If I KNOW that a password is 22 characters in length, obviously you are not going to try any potential password that is not 22 characters in length.

tl;dr How much faster is it to crack a password if you know the exact char length?

user488244
  • 171
  • 1
  • 2

3 Answers3

11

If we assume that there are 128 possible characters in a password (2^7), then there are 2^154 possible 22 character passwords.

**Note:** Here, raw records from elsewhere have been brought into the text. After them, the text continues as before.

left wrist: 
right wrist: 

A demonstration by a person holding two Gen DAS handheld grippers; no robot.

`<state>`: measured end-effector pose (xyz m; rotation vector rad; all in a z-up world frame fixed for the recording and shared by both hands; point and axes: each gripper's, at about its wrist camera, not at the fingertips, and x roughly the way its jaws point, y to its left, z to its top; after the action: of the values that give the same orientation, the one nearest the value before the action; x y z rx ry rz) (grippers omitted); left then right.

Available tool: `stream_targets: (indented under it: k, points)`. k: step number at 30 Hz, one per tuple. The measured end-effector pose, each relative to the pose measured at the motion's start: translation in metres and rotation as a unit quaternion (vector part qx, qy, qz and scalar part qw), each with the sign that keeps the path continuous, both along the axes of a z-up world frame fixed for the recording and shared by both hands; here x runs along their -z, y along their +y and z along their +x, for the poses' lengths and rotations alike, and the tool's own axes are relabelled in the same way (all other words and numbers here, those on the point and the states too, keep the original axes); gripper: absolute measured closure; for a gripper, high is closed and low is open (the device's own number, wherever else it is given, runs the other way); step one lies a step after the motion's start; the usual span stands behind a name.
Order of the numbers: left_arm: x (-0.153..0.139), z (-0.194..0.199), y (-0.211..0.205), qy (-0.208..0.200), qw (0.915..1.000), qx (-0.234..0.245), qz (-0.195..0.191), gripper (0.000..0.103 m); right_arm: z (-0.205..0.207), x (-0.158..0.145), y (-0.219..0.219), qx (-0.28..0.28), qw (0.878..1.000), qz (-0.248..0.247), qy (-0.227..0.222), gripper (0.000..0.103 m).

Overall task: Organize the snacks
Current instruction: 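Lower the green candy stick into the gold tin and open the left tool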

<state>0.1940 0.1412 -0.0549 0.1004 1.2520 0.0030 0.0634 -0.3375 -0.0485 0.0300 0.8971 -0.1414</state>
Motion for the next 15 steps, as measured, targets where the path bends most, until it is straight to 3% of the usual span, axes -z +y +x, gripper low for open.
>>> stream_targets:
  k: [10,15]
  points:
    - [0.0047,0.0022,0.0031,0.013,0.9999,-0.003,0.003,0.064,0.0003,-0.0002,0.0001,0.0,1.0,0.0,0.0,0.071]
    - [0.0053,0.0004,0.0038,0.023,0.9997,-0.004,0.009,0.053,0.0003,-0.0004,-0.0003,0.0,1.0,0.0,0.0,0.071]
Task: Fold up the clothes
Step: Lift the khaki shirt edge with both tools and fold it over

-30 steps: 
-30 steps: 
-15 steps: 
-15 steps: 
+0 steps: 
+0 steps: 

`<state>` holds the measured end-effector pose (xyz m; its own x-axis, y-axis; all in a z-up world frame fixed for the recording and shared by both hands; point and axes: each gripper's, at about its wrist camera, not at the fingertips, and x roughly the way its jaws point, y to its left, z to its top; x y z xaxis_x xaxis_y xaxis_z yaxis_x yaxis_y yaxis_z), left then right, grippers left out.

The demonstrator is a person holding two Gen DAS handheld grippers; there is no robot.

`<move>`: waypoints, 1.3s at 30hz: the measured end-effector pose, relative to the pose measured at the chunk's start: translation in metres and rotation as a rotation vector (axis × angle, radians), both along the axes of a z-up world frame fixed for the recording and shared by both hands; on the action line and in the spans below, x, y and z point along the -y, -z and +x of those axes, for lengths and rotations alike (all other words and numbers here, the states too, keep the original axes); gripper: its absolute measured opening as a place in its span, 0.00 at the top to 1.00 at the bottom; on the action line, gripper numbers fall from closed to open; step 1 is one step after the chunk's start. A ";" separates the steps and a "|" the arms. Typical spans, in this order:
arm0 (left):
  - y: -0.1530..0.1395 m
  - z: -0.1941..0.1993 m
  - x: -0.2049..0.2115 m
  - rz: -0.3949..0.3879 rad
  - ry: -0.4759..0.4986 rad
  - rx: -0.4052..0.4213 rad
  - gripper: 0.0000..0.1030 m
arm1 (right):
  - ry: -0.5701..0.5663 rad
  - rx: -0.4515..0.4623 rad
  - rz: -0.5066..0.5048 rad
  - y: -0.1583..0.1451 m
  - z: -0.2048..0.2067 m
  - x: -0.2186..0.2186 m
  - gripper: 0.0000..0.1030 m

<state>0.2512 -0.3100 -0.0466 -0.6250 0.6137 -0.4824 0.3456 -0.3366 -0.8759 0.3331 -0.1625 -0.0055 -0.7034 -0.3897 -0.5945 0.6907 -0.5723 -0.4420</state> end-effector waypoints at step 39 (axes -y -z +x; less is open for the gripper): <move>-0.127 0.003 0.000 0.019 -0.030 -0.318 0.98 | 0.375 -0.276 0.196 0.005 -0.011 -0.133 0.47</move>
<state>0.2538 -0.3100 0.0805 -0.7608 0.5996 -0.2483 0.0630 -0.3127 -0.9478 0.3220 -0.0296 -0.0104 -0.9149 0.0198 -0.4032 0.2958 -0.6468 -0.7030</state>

There are 2^147 + 2^140 + ... shorter passwords, which is pretty much the same as 2^147. So you have to do 1/128th less work if you know it's 22 characters and so don't have to try all the 1-21 character passwords first -- less than 1% less work, and not really significant.

Mike Scott
  • 10,134
  • 1
  • 28
  • 35
  • Your answer is generally correct. (cracking slightly shorter passwords truly takes less time than cracking the full length) However, most people do not use 128 possible characters in their password. Primarily this is because the standard US keyboard supports only 95 characters. (62 letters/numbers, 33 other characters) – 700 Software Jul 19 '16 at 12:12
2

See ophcrack rainbow tables. This will give you a good idea of how save passwords are for particular length and how set of used character make it more secure.

You can think: the bigger rainbow table must be to crack the passwords, the safer the password is.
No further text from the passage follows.